Тому, кто не жил в те годы, будет, наверное, сложно понять мой срыв. Мы работали и боролись в стране, совершенно непохожей на Россию двадцатого века,–и тем не менее, тень поражения той, первой революции преследовала нас везде. О событиях столетней давности в те годы было выпущено огромное количество книг и фильмов, ставивших массу болезненных вопросов, а иногда и воспроизводивших форменный кошмар настоящего коммуниста. Ссыльные большевики, которых встречают в лагерях вертухаи из бывших белогвардейцев, бесстрашные герои гражданской войны, которых истязают, унижают и обвиняют в измене сталинские палачи из кадетов и меньшевиков, вся эта омерзительная плесень, тысячи маленьких вышинских и кировых, съедающих заживо партию и революцию,–такие воспоминания, фантомные боли порождали тревогу и за судьбу наших Коммун, переходившую зачастую в мнительность и паранойю. Во внутренних дискуссиях обвинения оппонента в «сталинизме», подчас совершенно надуманные, оказывались слишком распространенным полемическим приемом. Словом, неудивительно, что в обстановке, сложившейся после разгрома КОРДа, я нашла неутешительные параллели с советским прошлым и слишком много домыслила на основании ложных аналогий. В те месяцы, стыдно признаться, я всерьез ждала ареста и как минимум ссылки. Стоит ли говорить, что за все эти годы так ничего и не дождалась?

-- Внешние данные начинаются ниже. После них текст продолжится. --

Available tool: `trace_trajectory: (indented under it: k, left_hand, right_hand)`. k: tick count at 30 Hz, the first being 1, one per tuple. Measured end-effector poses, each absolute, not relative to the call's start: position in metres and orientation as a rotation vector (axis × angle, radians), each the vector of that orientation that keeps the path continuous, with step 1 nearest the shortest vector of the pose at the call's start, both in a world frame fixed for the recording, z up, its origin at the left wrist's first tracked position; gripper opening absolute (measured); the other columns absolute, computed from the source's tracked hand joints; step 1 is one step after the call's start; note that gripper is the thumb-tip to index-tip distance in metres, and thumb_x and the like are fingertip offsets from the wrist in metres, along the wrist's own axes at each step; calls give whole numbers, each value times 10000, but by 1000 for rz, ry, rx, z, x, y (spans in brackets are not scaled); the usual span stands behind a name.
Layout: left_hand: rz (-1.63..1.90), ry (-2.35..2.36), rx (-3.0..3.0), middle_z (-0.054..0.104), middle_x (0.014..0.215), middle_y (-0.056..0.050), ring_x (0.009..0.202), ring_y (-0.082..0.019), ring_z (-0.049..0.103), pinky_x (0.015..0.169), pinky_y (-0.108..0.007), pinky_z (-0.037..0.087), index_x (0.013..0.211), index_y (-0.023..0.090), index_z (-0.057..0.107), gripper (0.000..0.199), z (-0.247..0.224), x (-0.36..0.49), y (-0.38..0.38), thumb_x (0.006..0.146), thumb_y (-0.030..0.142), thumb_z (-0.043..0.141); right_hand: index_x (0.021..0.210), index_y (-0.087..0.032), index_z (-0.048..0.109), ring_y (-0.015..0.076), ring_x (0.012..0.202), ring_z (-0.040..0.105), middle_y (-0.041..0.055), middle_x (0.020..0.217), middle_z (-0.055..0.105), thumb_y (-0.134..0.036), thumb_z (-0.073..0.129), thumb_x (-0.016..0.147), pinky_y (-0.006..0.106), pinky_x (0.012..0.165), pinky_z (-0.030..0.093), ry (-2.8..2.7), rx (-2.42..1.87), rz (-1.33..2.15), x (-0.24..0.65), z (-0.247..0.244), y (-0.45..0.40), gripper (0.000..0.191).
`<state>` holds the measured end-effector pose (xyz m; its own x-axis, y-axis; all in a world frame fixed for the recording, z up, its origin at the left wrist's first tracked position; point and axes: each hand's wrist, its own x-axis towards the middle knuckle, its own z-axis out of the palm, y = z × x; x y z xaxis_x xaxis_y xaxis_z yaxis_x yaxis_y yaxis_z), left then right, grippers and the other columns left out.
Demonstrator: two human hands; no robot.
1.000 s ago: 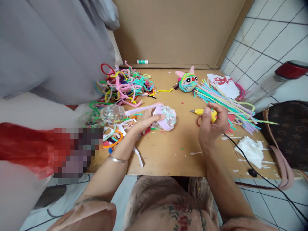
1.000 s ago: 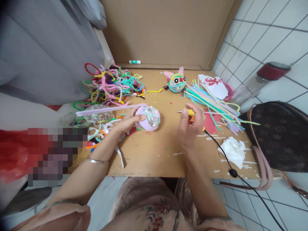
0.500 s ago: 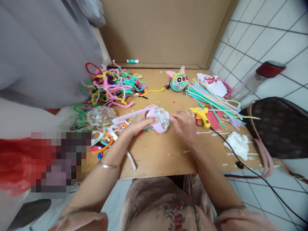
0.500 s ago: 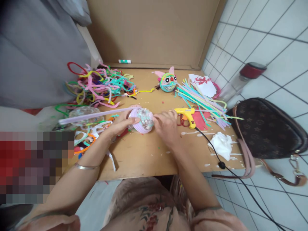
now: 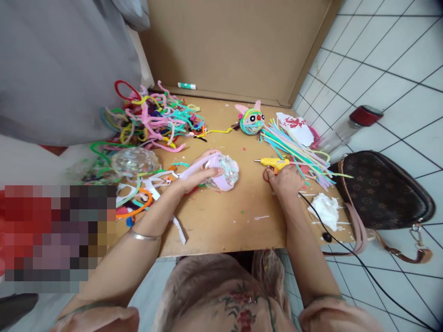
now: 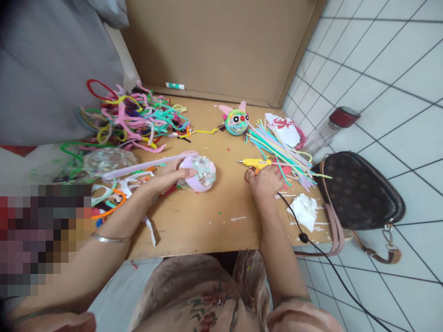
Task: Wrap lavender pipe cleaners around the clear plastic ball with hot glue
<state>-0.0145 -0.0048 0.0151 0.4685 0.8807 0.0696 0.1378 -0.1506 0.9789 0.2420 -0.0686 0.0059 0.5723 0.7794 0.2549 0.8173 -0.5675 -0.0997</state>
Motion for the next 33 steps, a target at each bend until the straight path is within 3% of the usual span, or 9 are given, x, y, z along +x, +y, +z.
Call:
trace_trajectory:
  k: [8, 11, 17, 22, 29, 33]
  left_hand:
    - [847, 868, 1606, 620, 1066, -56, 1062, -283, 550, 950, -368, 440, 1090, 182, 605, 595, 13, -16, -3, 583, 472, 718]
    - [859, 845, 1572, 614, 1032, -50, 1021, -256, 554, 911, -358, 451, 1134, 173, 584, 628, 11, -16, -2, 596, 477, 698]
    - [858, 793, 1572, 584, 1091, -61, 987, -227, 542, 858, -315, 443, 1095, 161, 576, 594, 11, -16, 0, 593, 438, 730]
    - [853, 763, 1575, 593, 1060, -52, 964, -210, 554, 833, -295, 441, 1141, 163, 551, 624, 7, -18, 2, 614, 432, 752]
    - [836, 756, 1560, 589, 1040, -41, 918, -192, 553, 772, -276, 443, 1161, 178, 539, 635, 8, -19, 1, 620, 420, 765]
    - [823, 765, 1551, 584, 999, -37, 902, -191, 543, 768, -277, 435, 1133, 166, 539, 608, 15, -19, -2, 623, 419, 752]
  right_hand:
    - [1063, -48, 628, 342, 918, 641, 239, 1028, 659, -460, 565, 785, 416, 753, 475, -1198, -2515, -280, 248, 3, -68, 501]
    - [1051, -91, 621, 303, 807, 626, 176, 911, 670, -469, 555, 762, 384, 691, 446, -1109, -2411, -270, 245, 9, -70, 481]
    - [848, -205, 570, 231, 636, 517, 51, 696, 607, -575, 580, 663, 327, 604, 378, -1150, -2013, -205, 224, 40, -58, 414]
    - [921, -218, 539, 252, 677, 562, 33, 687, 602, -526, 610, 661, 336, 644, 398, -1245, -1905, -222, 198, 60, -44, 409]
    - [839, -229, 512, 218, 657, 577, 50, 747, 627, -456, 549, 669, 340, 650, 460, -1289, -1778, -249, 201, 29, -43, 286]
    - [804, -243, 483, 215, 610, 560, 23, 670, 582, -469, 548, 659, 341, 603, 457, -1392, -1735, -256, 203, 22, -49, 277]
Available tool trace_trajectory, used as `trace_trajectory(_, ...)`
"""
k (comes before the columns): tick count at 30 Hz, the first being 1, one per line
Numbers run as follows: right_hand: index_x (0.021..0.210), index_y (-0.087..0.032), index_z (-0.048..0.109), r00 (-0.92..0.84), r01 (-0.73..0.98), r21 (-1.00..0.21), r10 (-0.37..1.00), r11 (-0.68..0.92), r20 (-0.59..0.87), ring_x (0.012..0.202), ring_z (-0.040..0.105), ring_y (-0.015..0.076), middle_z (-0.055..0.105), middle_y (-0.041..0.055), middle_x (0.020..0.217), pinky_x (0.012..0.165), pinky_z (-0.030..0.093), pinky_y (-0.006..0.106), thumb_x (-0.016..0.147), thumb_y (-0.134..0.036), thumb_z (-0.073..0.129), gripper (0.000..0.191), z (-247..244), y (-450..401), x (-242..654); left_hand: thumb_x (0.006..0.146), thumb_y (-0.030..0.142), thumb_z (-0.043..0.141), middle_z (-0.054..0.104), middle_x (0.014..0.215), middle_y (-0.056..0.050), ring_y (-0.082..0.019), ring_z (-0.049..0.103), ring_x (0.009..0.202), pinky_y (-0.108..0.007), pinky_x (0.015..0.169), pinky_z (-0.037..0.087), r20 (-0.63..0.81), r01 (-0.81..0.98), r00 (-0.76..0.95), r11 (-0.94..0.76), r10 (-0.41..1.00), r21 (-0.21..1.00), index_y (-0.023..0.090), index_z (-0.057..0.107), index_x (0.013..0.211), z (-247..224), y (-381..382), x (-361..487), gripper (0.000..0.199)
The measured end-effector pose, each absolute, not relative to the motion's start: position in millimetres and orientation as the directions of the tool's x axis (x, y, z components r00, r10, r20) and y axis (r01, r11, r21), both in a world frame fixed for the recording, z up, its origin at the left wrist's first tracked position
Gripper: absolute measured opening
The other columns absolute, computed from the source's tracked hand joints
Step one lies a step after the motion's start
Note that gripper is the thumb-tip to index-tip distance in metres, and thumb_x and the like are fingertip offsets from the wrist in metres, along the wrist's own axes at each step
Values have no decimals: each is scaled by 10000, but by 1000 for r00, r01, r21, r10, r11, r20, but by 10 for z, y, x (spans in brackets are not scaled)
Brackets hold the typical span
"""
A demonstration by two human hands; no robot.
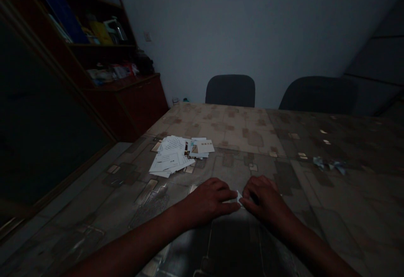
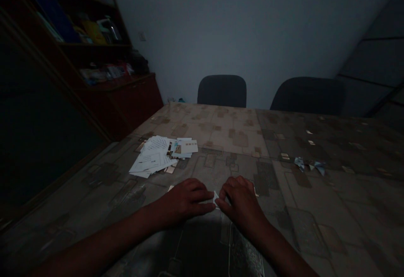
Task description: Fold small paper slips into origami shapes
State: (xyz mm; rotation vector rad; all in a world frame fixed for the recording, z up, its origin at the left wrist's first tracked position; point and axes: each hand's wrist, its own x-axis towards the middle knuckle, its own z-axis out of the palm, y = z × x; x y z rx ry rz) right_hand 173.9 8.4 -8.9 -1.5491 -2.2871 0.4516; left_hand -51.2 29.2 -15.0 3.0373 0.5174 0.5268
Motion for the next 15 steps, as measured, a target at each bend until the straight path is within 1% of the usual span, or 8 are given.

И когда двадцать лет спустя в обеденный перерыв Коля будничным голосом сообщил, что Смирнову избрали председателем Совета Коммун, я здорово напугала своих коллег, разревевшись в голос от радости. Они, конечно, не поняли, что для меня столь рядовое событие стало знаком. Знаком того, что права была она, а не я. Знаком того, что она–умница и молодец, а я эгоистичная дура. Знаком того, что история перестала повторяться, и мы действительно вышли на новый уровень–все мы, все человечество.

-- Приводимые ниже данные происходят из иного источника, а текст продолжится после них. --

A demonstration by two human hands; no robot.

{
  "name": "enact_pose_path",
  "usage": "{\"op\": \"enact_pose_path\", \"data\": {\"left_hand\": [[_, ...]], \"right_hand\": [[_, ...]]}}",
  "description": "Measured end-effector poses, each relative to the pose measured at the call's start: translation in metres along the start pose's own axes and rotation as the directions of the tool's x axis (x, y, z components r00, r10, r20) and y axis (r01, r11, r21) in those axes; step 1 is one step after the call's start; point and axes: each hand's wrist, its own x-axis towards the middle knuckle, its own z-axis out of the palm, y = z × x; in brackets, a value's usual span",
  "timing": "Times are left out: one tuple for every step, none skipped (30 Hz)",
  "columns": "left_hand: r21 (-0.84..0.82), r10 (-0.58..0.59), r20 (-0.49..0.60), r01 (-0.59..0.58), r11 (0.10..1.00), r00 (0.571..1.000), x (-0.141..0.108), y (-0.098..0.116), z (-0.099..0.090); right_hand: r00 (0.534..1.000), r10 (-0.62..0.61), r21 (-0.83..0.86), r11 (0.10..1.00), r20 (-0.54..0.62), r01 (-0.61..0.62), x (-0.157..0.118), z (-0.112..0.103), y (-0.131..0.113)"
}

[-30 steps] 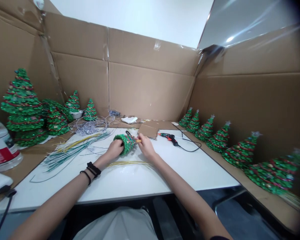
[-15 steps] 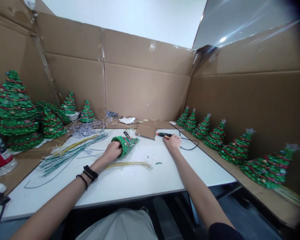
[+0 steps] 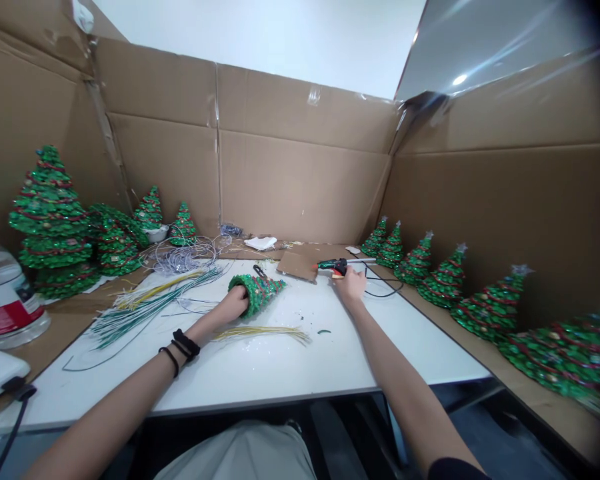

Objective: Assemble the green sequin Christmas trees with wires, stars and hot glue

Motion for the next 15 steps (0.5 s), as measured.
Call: {"op": "enact_pose_path", "data": {"left_hand": [[-0.001,-0.008,0.008,0.008,1.0,1.0,0.0,0.0001,-0.0007],[-0.004,-0.017,0.016,0.017,1.0,1.0,0.0,0.0001,-0.0013],[-0.01,-0.024,0.023,0.024,1.0,0.999,0.0,0.0001,-0.0017],[-0.017,-0.029,0.025,0.029,0.999,0.999,0.0,-0.0001,-0.0021],[-0.023,-0.034,0.022,0.034,0.999,0.999,0.0,-0.0003,-0.0023],[-0.03,-0.041,0.017,0.041,0.999,0.999,0.0,-0.0005,-0.0023],[-0.038,-0.049,0.013,0.049,0.998,0.999,0.0,-0.0007,-0.0022],[-0.048,-0.06,0.01,0.06,0.997,0.998,-0.0001,-0.0008,-0.0022],[-0.06,-0.073,0.01,0.073,0.996,0.997,-0.0002,-0.0007,-0.0021],[-0.07,-0.089,0.012,0.09,0.994,0.996,-0.0004,-0.0005,-0.002],[-0.076,-0.106,0.013,0.107,0.991,0.994,-0.0007,-0.0001,-0.0021],[-0.079,-0.122,0.013,0.123,0.989,0.992,-0.0011,0.0005,-0.0022],[-0.078,-0.135,0.011,0.136,0.988,0.991,-0.0014,0.0012,-0.0023],[-0.077,-0.145,0.008,0.145,0.986,0.989,-0.0017,0.002,-0.0026],[-0.075,-0.15,0.004,0.15,0.986,0.989,-0.0019,0.0028,-0.0028]], "right_hand": [[1.0,-0.018,-0.003,1.0,-0.006,0.018,-0.001,0.0004,-0.0007],[0.999,-0.031,-0.006,0.999,-0.013,0.031,-0.0019,0.0005,-0.0009],[0.999,-0.038,-0.01,0.999,-0.022,0.038,-0.0027,0.0002,-0.0006],[0.999,-0.038,-0.014,0.999,-0.031,0.038,-0.0032,-0.0002,-0.0002],[0.998,-0.032,-0.016,0.999,-0.044,0.032,-0.0035,-0.0005,0.0004],[0.998,-0.024,-0.016,1.0,-0.064,0.023,-0.0035,-0.0005,0.0009],[0.996,-0.019,-0.012,1.0,-0.085,0.018,-0.0033,-0.0001,0.0013],[0.995,-0.018,-0.006,1.0,-0.102,0.017,-0.003,0.0007,0.0015],[0.994,-0.018,-0.002,1.0,-0.109,0.018,-0.0028,0.0018,0.0017],[0.994,-0.017,0.0,1.0,-0.107,0.017,-0.0026,0.003,0.0019],[0.995,-0.011,0.0,1.0,-0.098,0.011,-0.0025,0.004,0.0021],[0.997,0.001,-0.005,1.0,-0.083,-0.001,-0.0025,0.0046,0.0022],[0.997,0.017,-0.006,1.0,-0.076,-0.017,-0.0025,0.0047,0.0023],[0.996,0.03,0.003,1.0,-0.084,-0.029,-0.0024,0.004,0.0019],[0.994,0.03,0.028,0.999,-0.103,-0.027,-0.0024,0.0025,0.0007]]}}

Само собой разумеется, внятно объяснить это посторонним я не могла, поэтому просто прибавила несколько очков к репутации странной женщины с темным прошлым.

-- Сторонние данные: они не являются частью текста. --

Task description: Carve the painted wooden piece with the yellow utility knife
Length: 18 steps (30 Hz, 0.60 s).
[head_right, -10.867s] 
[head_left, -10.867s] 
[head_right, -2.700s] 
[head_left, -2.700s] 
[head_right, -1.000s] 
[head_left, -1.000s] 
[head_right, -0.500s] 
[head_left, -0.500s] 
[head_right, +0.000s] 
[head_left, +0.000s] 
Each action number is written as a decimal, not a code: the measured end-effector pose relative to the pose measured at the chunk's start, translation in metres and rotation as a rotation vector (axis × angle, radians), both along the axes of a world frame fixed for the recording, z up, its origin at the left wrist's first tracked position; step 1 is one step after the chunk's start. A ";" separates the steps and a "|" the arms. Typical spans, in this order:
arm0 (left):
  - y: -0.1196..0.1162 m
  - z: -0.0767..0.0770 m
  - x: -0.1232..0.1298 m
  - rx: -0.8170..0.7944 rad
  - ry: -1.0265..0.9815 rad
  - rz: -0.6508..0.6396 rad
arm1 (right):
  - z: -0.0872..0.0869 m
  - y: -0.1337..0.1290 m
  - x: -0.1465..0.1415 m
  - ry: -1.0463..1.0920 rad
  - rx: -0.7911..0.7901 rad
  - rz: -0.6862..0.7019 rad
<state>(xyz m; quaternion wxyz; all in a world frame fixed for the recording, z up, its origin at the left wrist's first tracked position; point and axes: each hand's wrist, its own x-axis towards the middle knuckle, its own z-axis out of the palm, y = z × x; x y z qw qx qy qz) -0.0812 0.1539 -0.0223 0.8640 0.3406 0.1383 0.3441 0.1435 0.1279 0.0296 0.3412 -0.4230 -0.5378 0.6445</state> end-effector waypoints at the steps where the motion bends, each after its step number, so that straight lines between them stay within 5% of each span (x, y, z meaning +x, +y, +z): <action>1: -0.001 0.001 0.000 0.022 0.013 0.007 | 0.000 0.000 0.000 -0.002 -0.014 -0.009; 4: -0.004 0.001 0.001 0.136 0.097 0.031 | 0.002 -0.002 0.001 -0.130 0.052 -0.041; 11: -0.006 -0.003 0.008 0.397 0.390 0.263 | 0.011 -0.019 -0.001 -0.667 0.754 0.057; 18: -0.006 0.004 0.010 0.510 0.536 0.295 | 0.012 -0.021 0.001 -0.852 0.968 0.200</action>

Но уж к этому мне было не привыкать.
–Почему я все-таки согласилась на предложение Матроса? Конечно, не из-за бреда про конец света, которым кормят друг друга отставные бюрократы. Отмирание государства неизбежно будет порождать обиженных из числа тех, кто много сил положил на его создание и укрепление, именно поэтому я всегда испытывала естественную настороженность к большому начальству, помня, что его рано или поздно придется упразднять. И вовсе не потому, что я всю жизнь «ждала приказа» или хотела вернуть дух сорок восьмого: уродом надо быть, чтобы желать своей стране еще раз пережить войну, голод и экономическую блокаду. Просто мне надо было разобраться самой изнутри, что же задумали старики-разбойники и какую это может представлять опасность для Коммун и всего человечества. Понимаете, они ведь не изменники какие-нибудь и не преступники, но в КОРДе тоже были честные революционеры, которые просто своеобразно понимали свой долг и неправильно оценили свои полномочия. А закончилось все в итоге большой кровью.